“Solo somos humanos”, me contestó con una compasión infinita Debby, la directora de estudios de “La ciencia del ser”, en Estados Unidos, durante una convención para maestros. No la conocía, sin embargo, su mirada, acompañada de la empatía en sus palabras, me hizo exhalar con alivio.
Era la primera vez que acudía a ese evento “sólo para maestros”, después de 11 años de estudiar la materia. Me sentía intimidada. Para poder ir, estudié mucho con tal de pasar el examen virtual, que duró ocho horas en una computadora; pero el examen en la vida real lo reprobé por completo, por lo que me sentía una impostora.
A pesar de que sabía muy bien la teoría entera sobre el poder de los pensamientos, el control sobre las emociones, lo que es ser resiliente, todo se fue por la ventana cuando vivimos la crisis de salud de Pablo, mi esposo. Fue como si nunca hubiera estudiado nada de nada. Durante esos días de hospital, aunque por fuera aparentaba calma, la realidad es que viví una ansiedad infinita, insomnio y una angustia que no había conocido antes. Fueron momentos en los que no pude gobernar mis emociones ni mis pensamientos.
La situación me rebasó. Así que, al estar en un evento para maestros, tenía que confesar ante la directora internacional, que no podía ser “maestra” de nada. He hablado mucho, incluso publicado libros, pero a la hora en que la vida me lanzó una prueba mayor y necesité asirme del supuesto conocimiento adquirido, no encontré de qué sujetarme. Reprobé de manera ostentosa.
Con esta experiencia me di cuenta de que hay un abismo entre saber la teoría y ponerla en práctica, de que materializar un conocimiento –supuestamente afianzado en el cerebro–, para modificar una conducta en la vida diaria, es un salto cuántico, por decir lo menos. En especial ante una crisis y sin importar la materia. Mientras no seamos capaces de aplicar en nuestro actuar lo leído y aprendido, al menos dentro de las cuatro paredes de nuestra casa, de nada sirve. Lo único que se obtiene es una soberbia intelectual o espiritual, que lejos de hacernos mejores personas, logra lo contrario.
También me di cuenta de que lo único que no necesita de estudios ni de teorías para trastocar al ser humano y modificar su conducta es el amor. Mas no se puede explicar ni enseñar, se tiene que experimentar y vivir en el alma. Eso sí modifica, fortalece y hace sabia a la persona, incluso ante la adversidad.
Considero que, sin importar la disciplina, la diferencia entre los buenos maestros y los que sólo repiten teorías es que los primeros son congruentes, su sabiduría se trasluce en una presencia que va más allá de las palabras, esa amalgama de cualidades es lo que convence. No es lo que se dice, sino desde dónde se dice. Cuando se ha vivido e incorporado a la vida aquello que nos apasiona, la credibilidad que hace al maestro se transmite y la advertimos por una vía que no es la de la razón. Nuestro ser resuena con esa energía que no se puede aparentar.

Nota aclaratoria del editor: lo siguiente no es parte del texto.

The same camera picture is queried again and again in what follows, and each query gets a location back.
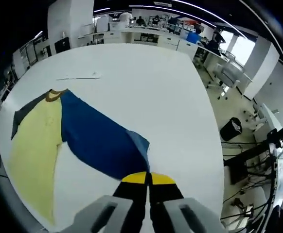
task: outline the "ceiling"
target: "ceiling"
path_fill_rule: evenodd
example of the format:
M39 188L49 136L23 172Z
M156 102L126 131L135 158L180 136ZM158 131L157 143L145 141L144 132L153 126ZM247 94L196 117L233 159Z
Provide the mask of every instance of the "ceiling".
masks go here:
M183 0L207 9L233 25L251 29L273 41L268 30L239 0ZM32 39L38 32L47 32L48 7L55 0L0 1L0 54L12 54ZM283 8L269 0L259 0L283 23ZM110 7L111 10L129 10L129 5L154 5L151 0L96 0L94 9ZM173 9L200 17L209 22L221 22L218 18L179 2L172 2Z
M220 22L222 21L200 9L186 5L184 3L175 2L172 0L156 0L160 2L172 3L172 8L178 11L182 11L199 18L202 18L209 22ZM185 2L197 5L203 9L206 9L224 20L228 21L232 25L241 26L252 31L257 32L260 36L272 41L275 46L275 40L266 29L266 27L261 23L261 21L251 12L247 7L245 7L239 0L183 0ZM243 0L250 6L253 6L251 0ZM271 3L269 0L256 0L264 7L268 8L268 11L276 16L276 19L283 22L283 7L279 7L278 4ZM130 10L129 5L151 5L155 6L152 0L97 0L94 2L94 9L99 10L106 7L110 7L110 10ZM227 31L234 31L231 28L225 28ZM244 33L249 39L255 40L252 35Z

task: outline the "yellow fabric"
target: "yellow fabric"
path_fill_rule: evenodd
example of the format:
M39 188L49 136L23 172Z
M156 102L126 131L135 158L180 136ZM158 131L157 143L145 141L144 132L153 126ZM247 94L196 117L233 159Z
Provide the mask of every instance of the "yellow fabric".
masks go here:
M152 184L173 184L175 181L170 177L152 172Z
M21 198L53 225L54 169L57 147L62 143L61 113L60 98L38 103L18 127L8 164Z
M127 183L145 183L146 172L138 172L131 175L128 175L122 179L122 182Z

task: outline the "person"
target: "person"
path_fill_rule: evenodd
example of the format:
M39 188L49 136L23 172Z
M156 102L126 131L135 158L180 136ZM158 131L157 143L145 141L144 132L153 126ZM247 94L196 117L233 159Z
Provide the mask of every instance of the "person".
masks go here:
M169 33L174 33L175 29L176 29L176 25L177 25L177 18L170 18L168 21L168 25L169 27L167 28L167 30L169 30Z
M128 25L130 24L130 21L133 19L133 16L131 13L129 12L123 12L120 16L119 16L119 21L120 22L126 22L126 26L128 27Z
M158 25L160 22L160 18L159 16L155 16L153 19L152 19L152 25Z
M136 20L136 23L138 24L138 26L141 26L141 25L146 26L145 20L143 20L141 16Z
M196 44L198 41L200 41L201 37L199 36L201 34L201 29L196 28L195 32L190 32L188 34L187 40Z
M220 52L218 50L219 45L221 43L225 43L226 41L224 40L224 38L222 37L222 35L220 34L220 31L218 29L215 30L212 40L207 44L206 49L220 55Z

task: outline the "white wall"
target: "white wall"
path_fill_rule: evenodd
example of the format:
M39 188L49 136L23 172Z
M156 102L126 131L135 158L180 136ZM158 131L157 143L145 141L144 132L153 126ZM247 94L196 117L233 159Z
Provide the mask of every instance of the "white wall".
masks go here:
M274 45L271 43L269 51L257 71L256 75L253 77L253 82L250 83L245 89L244 95L248 97L250 100L255 97L255 95L259 92L259 90L266 83L267 79L270 77L274 67L276 66L279 60L279 53Z
M168 15L171 17L177 17L179 15L170 13L170 12L165 12L165 11L155 11L155 10L144 10L144 9L132 9L132 15L136 16L138 18L139 16L141 17L146 17L149 18L150 16L161 16L161 15Z
M71 0L57 0L48 11L48 35L52 55L56 54L54 43L62 38L63 32L70 37Z
M270 110L279 110L277 119L283 125L283 65L277 62L269 79L257 93L255 99L265 103Z
M48 35L52 55L54 43L62 39L63 32L70 39L71 48L78 47L79 29L93 21L94 0L57 0L48 11Z
M94 0L71 0L70 43L71 48L78 47L80 28L93 23Z
M204 31L200 34L200 36L206 37L208 40L211 40L213 37L214 29L204 23L201 23L201 26L204 27Z
M24 73L26 73L26 69L21 58L20 49L16 50L13 53L13 64L17 78L20 79L24 75Z
M259 36L255 43L254 49L250 54L248 61L244 65L246 74L254 78L259 67L262 65L267 53L269 52L271 42Z

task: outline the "gray floor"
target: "gray floor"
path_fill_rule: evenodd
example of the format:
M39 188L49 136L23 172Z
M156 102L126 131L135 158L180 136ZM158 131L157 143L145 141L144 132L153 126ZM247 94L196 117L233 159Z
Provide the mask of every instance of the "gray floor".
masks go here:
M198 73L203 81L204 85L207 86L208 82L211 81L211 78L207 71L204 68L198 69ZM254 114L253 108L253 101L249 101L247 98L242 97L237 89L230 89L227 93L228 99L225 100L221 98L220 100L217 99L220 96L220 91L216 89L206 89L208 96L210 98L210 102L213 107L214 115L216 118L216 122L218 125L218 130L220 130L232 117L236 117L240 119L242 126L246 125L246 119L248 116L243 113L244 110L247 110L251 114ZM255 143L255 138L253 135L253 131L243 127L243 132L241 135L235 137L230 142L242 142L242 143ZM223 155L235 155L239 154L240 152L246 150L241 148L223 148ZM224 189L224 200L231 197L235 193L237 193L246 183L247 181L239 182L235 185L230 183L230 175L229 175L229 168L224 168L225 172L225 189ZM227 201L223 206L222 216L229 216L236 213L232 213L230 209L230 203L233 199Z

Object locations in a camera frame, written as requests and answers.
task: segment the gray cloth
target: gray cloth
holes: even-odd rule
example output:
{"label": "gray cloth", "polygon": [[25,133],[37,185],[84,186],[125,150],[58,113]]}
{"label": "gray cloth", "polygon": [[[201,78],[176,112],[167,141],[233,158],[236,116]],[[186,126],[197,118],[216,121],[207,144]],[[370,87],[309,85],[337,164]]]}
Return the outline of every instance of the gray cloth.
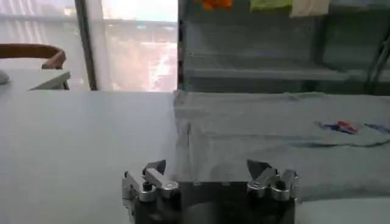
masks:
{"label": "gray cloth", "polygon": [[[247,181],[246,159],[296,169],[304,200],[390,194],[390,103],[373,96],[197,94],[175,100],[177,178]],[[318,122],[348,122],[349,135]]]}

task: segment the table surface
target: table surface
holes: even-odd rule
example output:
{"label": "table surface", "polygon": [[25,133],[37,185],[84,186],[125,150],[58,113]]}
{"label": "table surface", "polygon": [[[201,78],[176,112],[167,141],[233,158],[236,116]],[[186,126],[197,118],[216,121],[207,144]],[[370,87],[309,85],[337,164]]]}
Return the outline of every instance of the table surface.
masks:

Las crisis sin duda nos ofrecen otra ventana hacia nosotros mismos. Una ventana en la que aparecen paisajes que desconocíamos por completo. ¿Cómo pude reaccionar así?, o ¿por qué no actué de determinada manera?
Cuánto necesitamos tener más personas como Debby en el mundo, que lejos de juzgar, reprobar, sentirse superiores por el dominio de una ciencia o la jerarquía, nos muestren con su ejemplo la compasión y empatía.
Ante los desafíos grandes es normal no saber qué queremos ni qué necesitamos o cómo pueden otros ayudarnos. Sin embargo, también sé que, frente a la adversidad: “solo somos humanos”.